The Coming Women’s Movement
The mass outrage expressed in the #MeToo campaign is an empowering moment for the still brewing new women’s movement. We need to move to the next step and have a self-organized women’s movement fighting with disruptive tactics to win victories. With the millions who came out into the streets the day after Trump’s inauguration, there should be no doubt that there is a powerful mass consciousness of the need to fight gender inequality. Women are rightfully angry at a lot: gender-based violence and inequality, the hypocrisy of the Democratic political establishment on sexual violence, the outright hostility towards women of the Republican political establishment, a sexual predator in Donald Trump in the White House. And the anger extends, of course, to millions of men. Attitudes on gender equality have changed significantly since the women’s movement broke out and a new women’s mass movement will have broad support in society generally. #MeToo is the latest mass women’s action in a string of events globally that points toward an explosive mood against sexism and the billionaire-dominated political establishment.

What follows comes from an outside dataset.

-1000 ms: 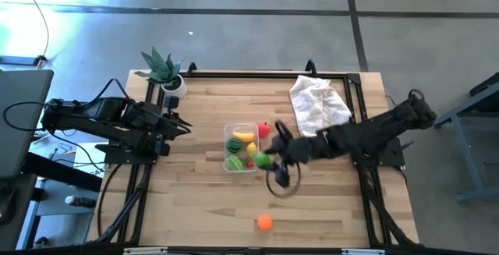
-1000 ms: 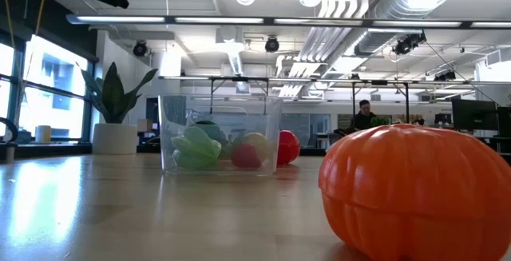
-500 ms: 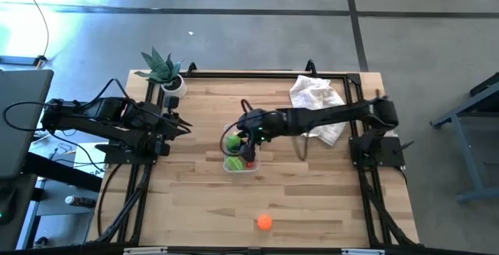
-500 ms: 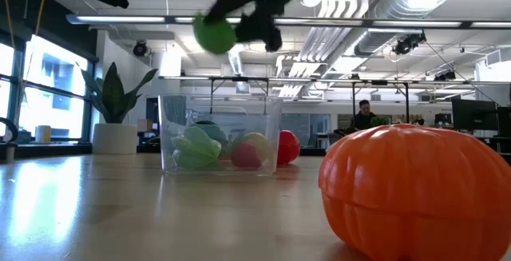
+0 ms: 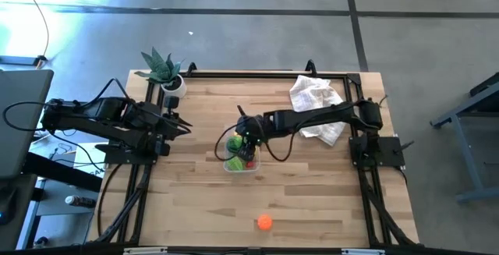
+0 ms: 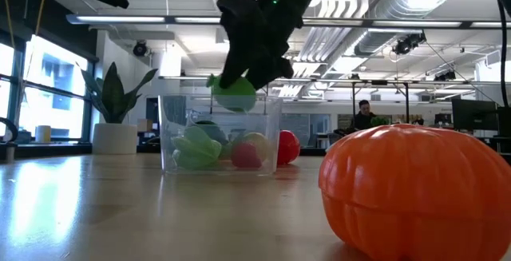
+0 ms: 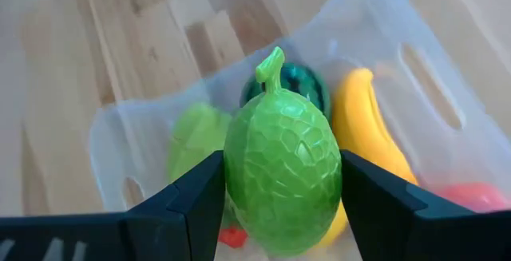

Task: Pick and placing Produce into tupperware
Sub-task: Put the melon into the bin

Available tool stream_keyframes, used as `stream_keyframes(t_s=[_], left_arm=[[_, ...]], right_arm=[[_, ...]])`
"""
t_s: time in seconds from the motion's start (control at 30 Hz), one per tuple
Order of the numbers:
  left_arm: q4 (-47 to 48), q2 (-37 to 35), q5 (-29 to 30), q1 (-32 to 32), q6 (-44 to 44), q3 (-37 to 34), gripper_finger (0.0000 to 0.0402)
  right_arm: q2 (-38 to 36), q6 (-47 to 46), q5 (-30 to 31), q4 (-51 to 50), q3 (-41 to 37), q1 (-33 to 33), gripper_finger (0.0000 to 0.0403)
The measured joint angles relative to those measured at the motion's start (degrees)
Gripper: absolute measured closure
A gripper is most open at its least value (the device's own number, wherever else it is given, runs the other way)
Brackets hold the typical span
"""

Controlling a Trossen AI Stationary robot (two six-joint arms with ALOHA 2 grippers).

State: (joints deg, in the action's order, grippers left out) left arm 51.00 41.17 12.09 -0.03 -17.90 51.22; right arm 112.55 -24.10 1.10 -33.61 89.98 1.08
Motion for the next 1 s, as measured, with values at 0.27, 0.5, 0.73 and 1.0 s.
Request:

Worldwide, there is an upturn in struggle around women’s issues. In Argentina the “Ni Una Menos” or Not one Less movement has mobilized hundreds of thousands in the fight against the killing of women. Ni Una Menos spread across Latin America and served as an inspiration to the Women’s March organizers here in the U.S. A year ago in Poland, women organized a one-day general strike in opposition to a more restrictive abortion law that was being introduced by the right-wing government. The strike was successful; lawmakers were forced to withdraw the new law. In Ireland, a concerted grassroots campaign has been aimed at repealing the constitutional ban on abortion, led by Ruth Coppinger, member of parliament for the Socialist Party, the sister organization of the Socialist Party in Australia.

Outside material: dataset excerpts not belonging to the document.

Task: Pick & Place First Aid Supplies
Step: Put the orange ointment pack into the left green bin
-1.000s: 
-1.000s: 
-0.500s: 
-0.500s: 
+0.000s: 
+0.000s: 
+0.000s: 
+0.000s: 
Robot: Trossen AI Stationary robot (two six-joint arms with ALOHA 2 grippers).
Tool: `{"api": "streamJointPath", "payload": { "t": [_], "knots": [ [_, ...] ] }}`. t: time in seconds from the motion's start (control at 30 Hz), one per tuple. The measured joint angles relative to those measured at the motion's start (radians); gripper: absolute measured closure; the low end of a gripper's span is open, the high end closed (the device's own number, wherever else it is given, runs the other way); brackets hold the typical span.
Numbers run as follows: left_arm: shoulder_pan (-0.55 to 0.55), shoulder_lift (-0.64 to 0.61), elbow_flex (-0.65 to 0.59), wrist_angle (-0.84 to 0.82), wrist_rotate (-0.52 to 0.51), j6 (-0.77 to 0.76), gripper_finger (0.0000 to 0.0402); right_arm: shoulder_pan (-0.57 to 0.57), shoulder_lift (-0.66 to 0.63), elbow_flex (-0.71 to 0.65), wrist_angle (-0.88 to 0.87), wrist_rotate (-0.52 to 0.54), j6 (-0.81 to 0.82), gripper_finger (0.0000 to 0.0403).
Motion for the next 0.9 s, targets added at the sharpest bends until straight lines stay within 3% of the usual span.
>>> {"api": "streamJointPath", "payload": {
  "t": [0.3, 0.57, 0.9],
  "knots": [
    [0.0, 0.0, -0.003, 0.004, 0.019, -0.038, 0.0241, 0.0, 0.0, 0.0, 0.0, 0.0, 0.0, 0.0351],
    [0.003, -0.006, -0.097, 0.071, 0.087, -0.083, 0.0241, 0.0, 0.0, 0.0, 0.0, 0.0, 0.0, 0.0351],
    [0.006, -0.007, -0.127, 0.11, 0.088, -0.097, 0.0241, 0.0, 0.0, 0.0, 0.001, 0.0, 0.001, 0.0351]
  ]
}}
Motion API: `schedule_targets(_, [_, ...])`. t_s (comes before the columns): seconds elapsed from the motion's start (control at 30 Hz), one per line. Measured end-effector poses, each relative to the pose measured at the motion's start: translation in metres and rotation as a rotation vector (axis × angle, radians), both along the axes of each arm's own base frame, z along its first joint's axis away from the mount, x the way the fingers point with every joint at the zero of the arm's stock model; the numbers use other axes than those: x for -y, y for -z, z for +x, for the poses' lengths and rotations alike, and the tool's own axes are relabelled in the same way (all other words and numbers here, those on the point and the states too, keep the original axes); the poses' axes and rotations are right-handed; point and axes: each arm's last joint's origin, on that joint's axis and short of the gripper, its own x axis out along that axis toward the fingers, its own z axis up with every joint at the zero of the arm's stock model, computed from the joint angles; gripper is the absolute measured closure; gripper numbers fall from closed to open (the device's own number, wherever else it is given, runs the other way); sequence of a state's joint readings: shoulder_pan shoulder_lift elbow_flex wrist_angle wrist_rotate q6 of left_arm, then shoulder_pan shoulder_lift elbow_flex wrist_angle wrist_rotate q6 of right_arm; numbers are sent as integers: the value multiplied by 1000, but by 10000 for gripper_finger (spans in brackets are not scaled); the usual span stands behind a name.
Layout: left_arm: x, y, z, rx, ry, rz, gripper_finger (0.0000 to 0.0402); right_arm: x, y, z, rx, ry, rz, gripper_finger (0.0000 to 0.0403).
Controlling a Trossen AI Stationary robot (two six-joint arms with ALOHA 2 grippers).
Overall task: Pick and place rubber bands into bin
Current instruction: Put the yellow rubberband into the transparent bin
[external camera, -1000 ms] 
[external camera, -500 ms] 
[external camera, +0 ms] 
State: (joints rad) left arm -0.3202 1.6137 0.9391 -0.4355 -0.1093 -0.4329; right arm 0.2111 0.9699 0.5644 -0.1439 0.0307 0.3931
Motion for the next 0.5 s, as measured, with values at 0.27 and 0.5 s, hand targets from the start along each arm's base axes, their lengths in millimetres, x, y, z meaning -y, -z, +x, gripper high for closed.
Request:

As capitalism pushes workers back on so many fronts around the world, a global women’s movement is emerging. A new women’s movement here must take on the issues of sexual harassment, gender based violence, reproductive rights, parental leave, childcare and the pay gap. Working class women’s needs should be at the center of a rebuilt women’s movement. Safe, decent affordable housing, higher wages, and Medicare for all are also critical demands for women, and demands that are diametrically opposed to the interests of the big business, the corporations and the political establishment. And while sections of the political establishment may pay lip service to women’s equality, they represent an economic system whose foundations are built on class, race and gender exploitation, just like the world of big Hollywood movies. Only a socialist society based on radical egalitarianism can bring an end once and for all to the reign of all the Harvey Weinsteins.